A hash table is a data structure that implements an associative array abstract data type, a structure that can map keys to values. A hash table uses a hash function to compute an index, also called a hash code, into an array of buckets or slots, from which the desired value can be found (Wikipedia).
-
The offset of each SLPK file is known. For example, the byte offset from the beginning of the SLPK file to the first byte of its ZIP local file header. See ZIP specification for reference.
-
Convert all file paths to their canonical path. Canonical paths must:
- Use a forward slash as the path separator
/
- Not contain a heading forward slash
- Example:
/my/PATH.json
converts tomy/path.json
- Use a forward slash as the path separator
-
Compute the MD5 128 bit-hash for each canonical path to create an array of key-value pairs [MD5-digest ->Offset 64bit].
-
Sort the key-value pairs by ascending keys using the following comparison based on little-endian architecture:
//for performance the following C++ comparator is used: (**little-endian**)
typedef std::array< unsigned char, 16 > md5_hash;
bool less_than( const md5_hash& hash_a, md5_hash& hash_b )
{
const uint64* a = reinterpret_cast<const uint64*>(&hash_a[0]);
const uint64* b = reinterpret_cast<const uint64*>(&hash_b[0]);
return a[0] == b[0] ? a[1] < b[1] : a[0] < b[0];
}
- Write this sorted array as the last file of the SLPK archive (last entry in the ZIP central directory). The file must be named
@specialIndexFileHASH128@
. Each array element is 24-bytes long, and includes the following restrictions:- 16 bytes for the MD5-digest and 8 bits for the offset.
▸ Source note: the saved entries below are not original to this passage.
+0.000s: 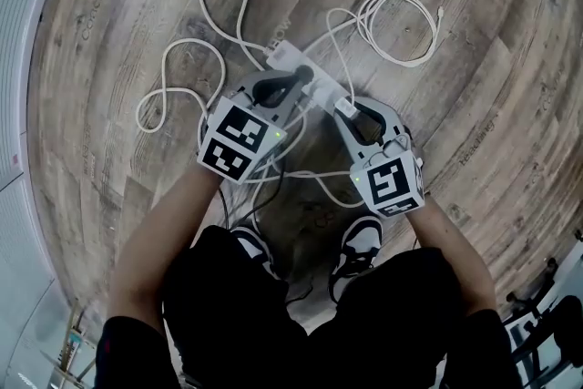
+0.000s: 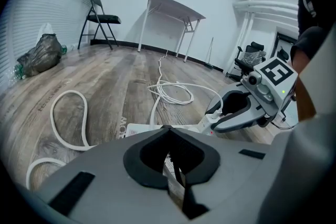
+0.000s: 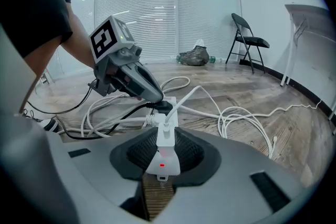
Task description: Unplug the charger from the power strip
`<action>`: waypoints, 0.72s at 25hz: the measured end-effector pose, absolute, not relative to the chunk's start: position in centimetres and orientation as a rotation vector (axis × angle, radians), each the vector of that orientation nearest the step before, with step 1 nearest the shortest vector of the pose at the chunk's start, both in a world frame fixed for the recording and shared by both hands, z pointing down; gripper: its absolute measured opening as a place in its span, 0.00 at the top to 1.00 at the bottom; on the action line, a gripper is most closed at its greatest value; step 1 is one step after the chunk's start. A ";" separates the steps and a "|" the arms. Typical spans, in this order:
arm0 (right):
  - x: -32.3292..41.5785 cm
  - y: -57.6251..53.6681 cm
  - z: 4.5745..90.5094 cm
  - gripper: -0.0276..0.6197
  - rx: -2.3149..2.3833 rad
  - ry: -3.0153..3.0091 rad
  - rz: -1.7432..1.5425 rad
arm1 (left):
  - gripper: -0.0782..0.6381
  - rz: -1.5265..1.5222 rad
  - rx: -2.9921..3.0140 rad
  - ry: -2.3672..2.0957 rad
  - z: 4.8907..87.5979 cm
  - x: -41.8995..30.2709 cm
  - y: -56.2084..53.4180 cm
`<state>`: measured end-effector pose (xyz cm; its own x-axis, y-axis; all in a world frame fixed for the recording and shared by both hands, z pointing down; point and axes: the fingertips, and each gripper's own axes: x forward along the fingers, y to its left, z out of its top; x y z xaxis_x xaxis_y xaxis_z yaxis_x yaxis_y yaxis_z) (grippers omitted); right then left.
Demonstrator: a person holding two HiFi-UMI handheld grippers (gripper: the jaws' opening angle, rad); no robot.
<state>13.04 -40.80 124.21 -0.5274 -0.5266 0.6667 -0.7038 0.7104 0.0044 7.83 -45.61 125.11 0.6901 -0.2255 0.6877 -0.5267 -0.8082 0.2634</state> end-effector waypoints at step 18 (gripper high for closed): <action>18.4 -39.7 93.4 0.79 1.261 -2.337 0.659 | 0.86 0.740 2.375 -0.870 95.4 3.0 -46.1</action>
<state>18.39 -39.70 93.43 -0.5111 -0.6603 0.5502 -0.8505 0.4808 -0.2131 2.96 -46.10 95.44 0.6477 -0.4218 0.6345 -0.6942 -0.6699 0.2634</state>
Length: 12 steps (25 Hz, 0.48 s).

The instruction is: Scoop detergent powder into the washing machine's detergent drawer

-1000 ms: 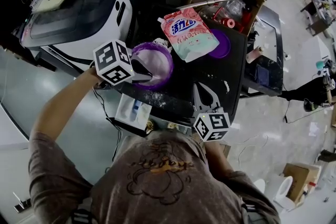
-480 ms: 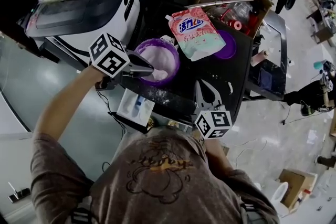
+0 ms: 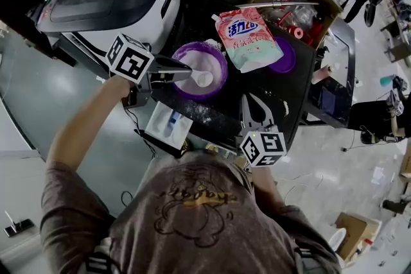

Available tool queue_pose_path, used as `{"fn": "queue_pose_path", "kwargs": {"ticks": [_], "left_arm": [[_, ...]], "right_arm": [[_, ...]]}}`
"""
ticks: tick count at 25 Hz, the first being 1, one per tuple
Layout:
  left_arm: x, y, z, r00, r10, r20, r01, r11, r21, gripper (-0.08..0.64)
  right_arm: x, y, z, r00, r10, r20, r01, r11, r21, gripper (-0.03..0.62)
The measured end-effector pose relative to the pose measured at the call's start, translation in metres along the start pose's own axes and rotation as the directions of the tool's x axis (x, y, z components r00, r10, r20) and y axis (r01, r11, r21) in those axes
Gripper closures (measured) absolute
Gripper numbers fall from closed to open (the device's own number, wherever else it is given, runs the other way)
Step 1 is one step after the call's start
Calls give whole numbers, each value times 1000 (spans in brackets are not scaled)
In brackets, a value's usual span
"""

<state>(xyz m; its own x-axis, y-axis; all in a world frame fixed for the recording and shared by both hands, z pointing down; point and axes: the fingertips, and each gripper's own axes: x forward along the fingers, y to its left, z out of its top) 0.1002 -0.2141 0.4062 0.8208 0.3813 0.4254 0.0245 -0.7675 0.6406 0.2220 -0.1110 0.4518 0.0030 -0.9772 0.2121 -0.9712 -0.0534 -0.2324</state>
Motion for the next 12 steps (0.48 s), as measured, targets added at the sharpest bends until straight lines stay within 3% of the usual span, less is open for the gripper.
{"fn": "queue_pose_path", "kwargs": {"ticks": [6, 12], "left_arm": [[-10, 3, 0, 995, -7, 102, 19, 993, -115, 537], [-26, 5, 13, 977, 21, 210, 2, 994, -108, 537]], "right_arm": [[4, 6, 1, 1000, 14, -4, -14, 1000, -12, 591], [6, 14, 2, 999, 31, -9, -32, 999, -24, 591]]}}
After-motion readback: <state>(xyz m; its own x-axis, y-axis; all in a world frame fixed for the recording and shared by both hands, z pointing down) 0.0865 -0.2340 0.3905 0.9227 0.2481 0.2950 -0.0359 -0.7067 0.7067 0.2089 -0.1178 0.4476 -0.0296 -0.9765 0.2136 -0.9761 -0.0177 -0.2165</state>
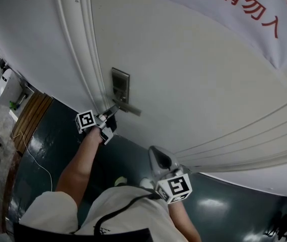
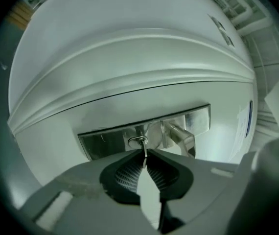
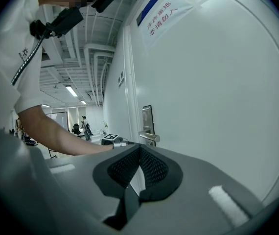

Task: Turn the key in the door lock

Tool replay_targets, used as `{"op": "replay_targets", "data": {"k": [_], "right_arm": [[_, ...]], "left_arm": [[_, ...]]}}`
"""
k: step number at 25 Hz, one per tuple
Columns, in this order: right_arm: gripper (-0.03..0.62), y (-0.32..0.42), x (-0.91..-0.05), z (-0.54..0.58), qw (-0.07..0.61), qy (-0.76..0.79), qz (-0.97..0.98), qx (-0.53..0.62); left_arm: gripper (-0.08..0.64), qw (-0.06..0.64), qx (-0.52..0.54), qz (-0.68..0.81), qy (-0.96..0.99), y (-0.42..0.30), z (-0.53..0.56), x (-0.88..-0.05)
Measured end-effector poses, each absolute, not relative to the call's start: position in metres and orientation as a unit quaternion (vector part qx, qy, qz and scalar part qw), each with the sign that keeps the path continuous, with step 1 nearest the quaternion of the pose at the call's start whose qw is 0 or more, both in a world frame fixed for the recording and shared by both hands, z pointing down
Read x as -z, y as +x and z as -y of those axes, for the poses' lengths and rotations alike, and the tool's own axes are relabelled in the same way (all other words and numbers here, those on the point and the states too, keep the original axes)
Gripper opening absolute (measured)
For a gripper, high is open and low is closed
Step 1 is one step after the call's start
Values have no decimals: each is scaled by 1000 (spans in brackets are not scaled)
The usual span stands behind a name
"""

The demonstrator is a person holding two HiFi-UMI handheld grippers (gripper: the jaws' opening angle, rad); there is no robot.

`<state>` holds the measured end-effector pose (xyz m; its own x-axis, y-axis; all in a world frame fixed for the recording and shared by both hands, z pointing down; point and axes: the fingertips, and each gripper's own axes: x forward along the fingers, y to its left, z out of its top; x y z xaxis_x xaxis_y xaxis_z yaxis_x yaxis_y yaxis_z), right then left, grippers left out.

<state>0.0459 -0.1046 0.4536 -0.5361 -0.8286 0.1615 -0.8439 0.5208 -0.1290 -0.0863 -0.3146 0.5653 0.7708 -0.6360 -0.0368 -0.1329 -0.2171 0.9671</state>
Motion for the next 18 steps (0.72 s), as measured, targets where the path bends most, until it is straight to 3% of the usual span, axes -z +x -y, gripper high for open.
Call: {"op": "replay_targets", "data": {"k": [11, 16, 18], "right_arm": [[8, 40, -451, 103, 36, 477, 873, -91], [9, 38, -447, 100, 31, 472, 876, -91], [9, 37, -446, 98, 30, 469, 878, -93]], "left_arm": [[49, 589, 235, 240, 735, -86, 315, -564], [180, 577, 224, 258, 742, -95, 307, -567], [193, 569, 219, 270, 745, -102, 303, -566]]}}
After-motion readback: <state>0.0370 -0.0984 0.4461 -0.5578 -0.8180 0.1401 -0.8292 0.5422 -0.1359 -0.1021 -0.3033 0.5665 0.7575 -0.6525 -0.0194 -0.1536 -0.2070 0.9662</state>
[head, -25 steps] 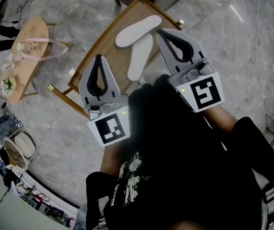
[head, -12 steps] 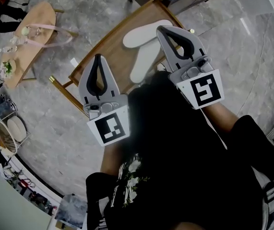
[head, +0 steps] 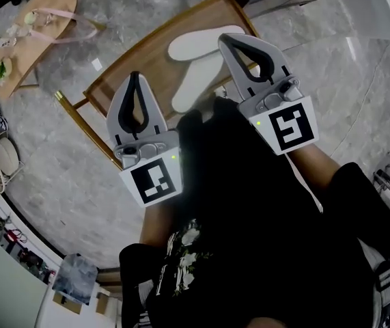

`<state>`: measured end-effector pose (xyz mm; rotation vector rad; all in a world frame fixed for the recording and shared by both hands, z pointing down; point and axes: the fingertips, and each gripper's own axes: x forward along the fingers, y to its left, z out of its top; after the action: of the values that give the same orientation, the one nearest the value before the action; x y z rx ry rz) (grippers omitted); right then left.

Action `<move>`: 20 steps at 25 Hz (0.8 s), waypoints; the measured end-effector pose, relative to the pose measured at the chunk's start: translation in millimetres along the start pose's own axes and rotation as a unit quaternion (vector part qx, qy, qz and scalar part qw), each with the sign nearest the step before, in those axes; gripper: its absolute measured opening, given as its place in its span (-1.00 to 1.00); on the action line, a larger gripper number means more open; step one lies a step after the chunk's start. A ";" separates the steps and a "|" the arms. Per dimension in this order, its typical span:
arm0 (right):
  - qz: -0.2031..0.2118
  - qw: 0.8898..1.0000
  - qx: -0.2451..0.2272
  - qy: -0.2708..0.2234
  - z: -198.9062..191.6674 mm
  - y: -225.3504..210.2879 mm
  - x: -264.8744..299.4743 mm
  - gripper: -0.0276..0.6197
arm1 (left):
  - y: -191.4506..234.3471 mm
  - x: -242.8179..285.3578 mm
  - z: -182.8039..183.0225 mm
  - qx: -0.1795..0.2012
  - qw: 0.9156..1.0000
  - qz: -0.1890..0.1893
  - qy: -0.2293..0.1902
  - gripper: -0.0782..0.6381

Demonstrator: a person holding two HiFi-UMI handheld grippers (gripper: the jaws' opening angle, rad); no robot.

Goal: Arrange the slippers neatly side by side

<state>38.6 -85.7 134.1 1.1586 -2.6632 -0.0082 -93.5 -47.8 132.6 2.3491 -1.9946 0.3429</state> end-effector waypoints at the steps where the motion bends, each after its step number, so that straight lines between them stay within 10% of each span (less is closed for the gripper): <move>1: 0.004 1.000 -0.002 -0.001 -0.9 -1.3 1.2 -0.92 | -1.2 -0.3 -2.0 -0.001 1.000 0.004 0.003 -0.78; 20: 0.120 0.989 -0.078 0.023 -54.8 -0.2 8.5 -0.92 | -38.0 -1.8 -51.7 -0.031 0.996 0.057 0.060 -0.78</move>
<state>45.1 -87.2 189.1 0.7769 -2.6876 -0.1436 -63.9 -30.5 186.8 2.1287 -2.0571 0.4093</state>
- Must be in little-endian order.
- Must not contain padding.
- Must not contain a header.
-
Convert the input path to the canonical path and compute its MD5 hash (i.e. key).
-
Search for key in the hash table. This can be easily implemented as a binary (i.e. dichotomic) search since the keys are sorted.
-
Retrieve the file from the ZIP archive using the offset associated with key.